The film opens with an enthusiastic Chaani (Maithili Patwardhan), wearing bright green sunglasses, sitting by a train window. She and Balu (Sahil Joshi), looking equally dapper in his yellow-rimmed sunglasses, are set for the journey to Pandharpur (a temple town). They sip on their cold drinks, free of care.
This sequence is a perfect example of perspective photography, as the true nature of their journey is revealed as the camera moves away and the sound design drowns out the railway platform din. Chaani and Balu are in their secret hideout — an abandoned train coach — where they come to play, and wave out to a passing train, dreaming of riding in it someday. With this strong opening, director Rohan Deshpande sets the tone for a film with multiple layers.
The film revolves around the adventures of Chaani, Balu and their fish Pipsi, as they are completely oblivious to the farm crisis unfolding in the adult world around them. As Chaani’s mother is given only three months to live, the children protect their fish Pipsi as they believe her mother’s soul is in the fish. Their banter is natural and the most enjoyable part of a film which has the tag line, ‘a bottle full of hope’. They pray at multiple temples for Chaani’s mother and even take Pipsi to school for safe-keeping. The narrative becomes the girl’s fervent efforts to keep her fish, and, thus, her mother alive.
For the sceptic, this concept of hope and belief may sound, well, fishy. But the way it is handled makes for compelling viewing and acceptance. From the first scene to the last, the smile never leaves your face. Every scene seems to have been carved, nurtured and placed with care to make a point subtly yet effectively. There are no missteps that could make the film too unrealistic and the doubting adult in you will question: how is it so perfect?
Story writer Saurabh Bhave and screenplay and dialogue writers Jyoti Chitiya and Abhijeet Saapare come up with a tight script, with no passengers on this fun train ride.
At the end of the day, Pipsi is a film about hope and belief — states of mind seen through the eyes of two adventurous children, whose friendship is a delightful part of the film.
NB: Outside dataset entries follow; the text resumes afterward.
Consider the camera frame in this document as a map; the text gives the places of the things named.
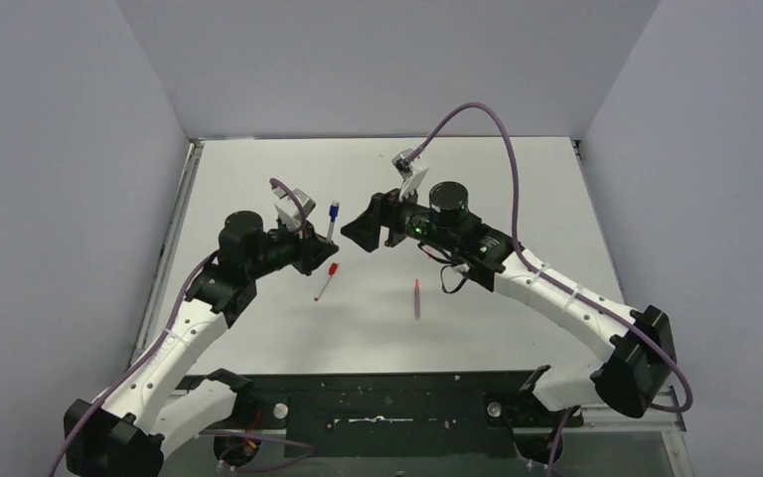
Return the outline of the blue pen cap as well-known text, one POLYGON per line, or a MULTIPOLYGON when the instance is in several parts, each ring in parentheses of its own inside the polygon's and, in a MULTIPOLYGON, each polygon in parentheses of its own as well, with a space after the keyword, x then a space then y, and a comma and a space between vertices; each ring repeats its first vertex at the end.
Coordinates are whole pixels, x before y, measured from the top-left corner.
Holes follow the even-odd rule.
POLYGON ((330 222, 334 223, 339 215, 340 211, 340 202, 339 201, 333 201, 329 208, 329 218, 330 222))

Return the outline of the white red marker pen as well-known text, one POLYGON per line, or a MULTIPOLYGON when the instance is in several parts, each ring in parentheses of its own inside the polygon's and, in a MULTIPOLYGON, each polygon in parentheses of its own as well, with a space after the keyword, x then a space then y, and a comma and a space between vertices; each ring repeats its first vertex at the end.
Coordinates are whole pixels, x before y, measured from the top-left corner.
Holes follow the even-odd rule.
POLYGON ((317 292, 317 293, 314 295, 314 301, 315 301, 315 302, 316 302, 316 301, 319 301, 319 300, 322 298, 322 296, 323 296, 323 295, 324 295, 324 293, 326 292, 326 290, 327 290, 327 288, 328 288, 329 284, 331 283, 331 281, 332 281, 332 278, 333 278, 333 275, 332 275, 332 274, 327 274, 327 276, 326 276, 326 278, 325 278, 325 281, 324 281, 324 282, 323 282, 323 284, 321 285, 321 287, 320 287, 320 289, 318 290, 318 292, 317 292))

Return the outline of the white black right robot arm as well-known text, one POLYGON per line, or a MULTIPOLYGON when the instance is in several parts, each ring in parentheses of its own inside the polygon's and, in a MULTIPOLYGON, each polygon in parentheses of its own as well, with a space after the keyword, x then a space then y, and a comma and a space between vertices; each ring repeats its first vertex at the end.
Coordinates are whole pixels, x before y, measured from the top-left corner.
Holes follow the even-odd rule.
POLYGON ((468 208, 468 191, 442 182, 421 206, 398 190, 376 193, 341 234, 367 252, 414 239, 490 292, 515 299, 563 329, 594 355, 586 364, 545 365, 523 385, 541 406, 559 411, 603 403, 639 418, 653 406, 676 361, 669 317, 608 300, 557 272, 468 208))

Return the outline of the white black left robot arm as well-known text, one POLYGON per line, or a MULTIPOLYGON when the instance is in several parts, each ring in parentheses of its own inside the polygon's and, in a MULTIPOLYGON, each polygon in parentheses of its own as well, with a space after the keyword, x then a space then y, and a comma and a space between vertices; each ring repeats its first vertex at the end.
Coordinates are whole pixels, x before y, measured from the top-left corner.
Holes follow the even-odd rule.
POLYGON ((165 328, 93 401, 64 417, 61 451, 76 476, 156 476, 165 460, 210 425, 239 427, 253 416, 250 381, 219 369, 184 397, 171 393, 256 297, 258 279, 287 266, 309 275, 339 250, 307 224, 266 230, 252 211, 229 215, 218 248, 189 274, 165 328))

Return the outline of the pink marker pen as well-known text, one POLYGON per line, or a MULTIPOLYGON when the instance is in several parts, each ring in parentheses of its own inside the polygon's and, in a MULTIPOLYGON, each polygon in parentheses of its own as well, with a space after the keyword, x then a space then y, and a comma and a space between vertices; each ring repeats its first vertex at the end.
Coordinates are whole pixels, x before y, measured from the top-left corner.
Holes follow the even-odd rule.
POLYGON ((413 316, 417 321, 421 319, 421 287, 418 278, 413 281, 413 316))

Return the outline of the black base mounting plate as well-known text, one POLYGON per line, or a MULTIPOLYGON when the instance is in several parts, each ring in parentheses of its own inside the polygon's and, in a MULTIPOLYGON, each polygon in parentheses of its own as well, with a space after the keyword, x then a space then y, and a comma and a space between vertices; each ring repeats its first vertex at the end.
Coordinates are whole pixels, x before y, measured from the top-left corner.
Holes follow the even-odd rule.
POLYGON ((250 375, 229 416, 282 431, 320 457, 517 454, 543 463, 561 420, 527 389, 528 371, 250 375))

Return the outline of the left side aluminium rail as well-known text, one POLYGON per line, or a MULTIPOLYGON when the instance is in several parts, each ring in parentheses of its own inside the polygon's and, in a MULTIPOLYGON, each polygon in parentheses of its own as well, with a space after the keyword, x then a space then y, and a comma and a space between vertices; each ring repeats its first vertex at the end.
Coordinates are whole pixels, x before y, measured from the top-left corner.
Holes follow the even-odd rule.
POLYGON ((147 351, 152 333, 156 329, 157 321, 161 317, 161 308, 168 286, 170 271, 203 151, 204 141, 202 139, 192 139, 190 141, 188 156, 178 184, 170 222, 168 223, 160 248, 159 260, 148 295, 143 320, 131 355, 132 364, 135 364, 147 351))

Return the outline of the aluminium frame rail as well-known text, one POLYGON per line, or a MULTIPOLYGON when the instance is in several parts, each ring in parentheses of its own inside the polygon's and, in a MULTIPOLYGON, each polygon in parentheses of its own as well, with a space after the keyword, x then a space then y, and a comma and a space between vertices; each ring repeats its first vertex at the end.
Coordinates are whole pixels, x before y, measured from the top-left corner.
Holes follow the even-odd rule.
POLYGON ((569 429, 597 429, 625 432, 682 429, 673 414, 650 410, 641 418, 631 418, 595 404, 570 416, 542 410, 519 396, 474 395, 464 397, 456 390, 418 391, 398 399, 381 399, 380 411, 359 409, 360 398, 344 392, 318 390, 307 397, 258 395, 250 403, 238 403, 235 392, 225 386, 202 385, 186 395, 163 400, 151 423, 141 424, 150 434, 186 441, 204 429, 248 429, 252 432, 283 432, 297 438, 312 435, 344 434, 349 430, 403 430, 419 427, 454 429, 474 424, 478 429, 510 428, 520 434, 544 434, 562 423, 569 429))

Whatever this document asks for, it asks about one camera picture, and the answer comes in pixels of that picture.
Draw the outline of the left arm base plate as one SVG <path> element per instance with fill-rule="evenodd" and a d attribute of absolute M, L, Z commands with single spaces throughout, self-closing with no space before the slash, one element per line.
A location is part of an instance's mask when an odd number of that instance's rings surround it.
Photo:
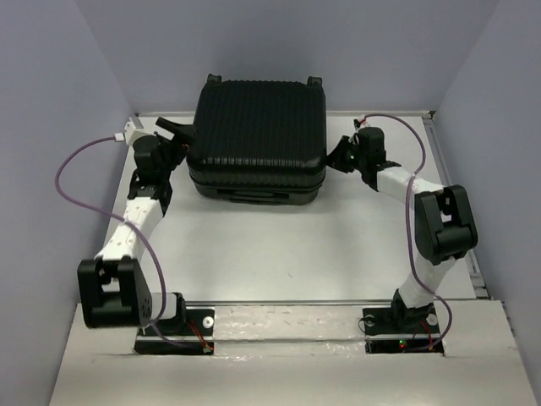
<path fill-rule="evenodd" d="M 188 307 L 186 321 L 167 319 L 140 328 L 134 341 L 139 355 L 211 356 L 215 352 L 215 309 Z"/>

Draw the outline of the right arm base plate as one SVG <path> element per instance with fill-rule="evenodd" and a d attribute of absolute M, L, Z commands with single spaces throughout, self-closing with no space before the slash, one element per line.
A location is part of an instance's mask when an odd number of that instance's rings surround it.
<path fill-rule="evenodd" d="M 367 354 L 444 354 L 440 325 L 434 308 L 399 325 L 390 307 L 363 309 L 358 328 L 364 335 Z"/>

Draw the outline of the black hard-shell suitcase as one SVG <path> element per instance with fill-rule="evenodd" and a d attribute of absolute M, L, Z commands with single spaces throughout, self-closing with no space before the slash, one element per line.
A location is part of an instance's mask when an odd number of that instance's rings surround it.
<path fill-rule="evenodd" d="M 326 173 L 323 80 L 224 80 L 210 74 L 194 115 L 186 162 L 196 190 L 214 200 L 303 206 Z"/>

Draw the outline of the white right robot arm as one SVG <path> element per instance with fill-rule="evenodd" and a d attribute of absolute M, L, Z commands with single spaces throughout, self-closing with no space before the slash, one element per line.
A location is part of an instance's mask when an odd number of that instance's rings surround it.
<path fill-rule="evenodd" d="M 433 309 L 434 295 L 446 273 L 478 244 L 467 191 L 461 185 L 426 181 L 388 160 L 385 135 L 379 128 L 365 127 L 341 137 L 327 156 L 327 165 L 342 173 L 359 172 L 372 190 L 405 206 L 411 271 L 386 315 L 376 318 L 374 325 L 384 322 L 407 332 Z"/>

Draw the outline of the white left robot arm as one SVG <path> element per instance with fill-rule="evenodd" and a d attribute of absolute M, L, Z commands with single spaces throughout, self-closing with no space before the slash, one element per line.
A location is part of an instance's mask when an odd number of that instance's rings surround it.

The scene in the abandoned coach where Balu urges Chaani to study because he is afraid she will fail and remain in their current class is fun. His reasoning makes it more adorable. He admits that he is worried who would do his homework if Chaani didn’t get promoted with him to a higher class.
While Chaani goes to great lengths to help save her mother’s life, their relationship is explored only in limited sequences. Director Deshpande smartly avoids mentioning what Chaani’s mother is suffering from. It’s the right thing to do for a story seen from a child’s perspective. She knows her mother is dying and that is enough.
Maithili Patwardhan and Sahil Joshi are a treat to watch. Their expressions, body language and dialogue delivery are perfect. Their support to each other's characters enhances their individual performance manifold.
Chaani’s father (played by Atul Mahale) and mother (Abhilasha Patil) pitch in with worthy performances as poor but loving parents. Balu’s father (Ajay Jadhav) and mother (Pooja Nayak) often add to the comic element in the film. None of these characters goes overboard or oversteps its boundaries, thus letting the child artistes shine and excel.
Lyricist Omkar Kulkarni pens a charming song in ‘Ta Na Pi Hi Ni Pa Ja’ sung by Master Vidit Mithilesh Patankar and Baby Anahita Amey Joshi. The song instils a sense of wonderment through metaphors from a child’s world.
Director Deshpande presents a beautiful story of innocent faith and dogged hope. Adults take pride in critiquing everything that is thrown at them. Children, fortunately, remain untouched by this curse. Watch Pipsi with the wonderment of a child and it will likely be among the best 99 minutes of your life.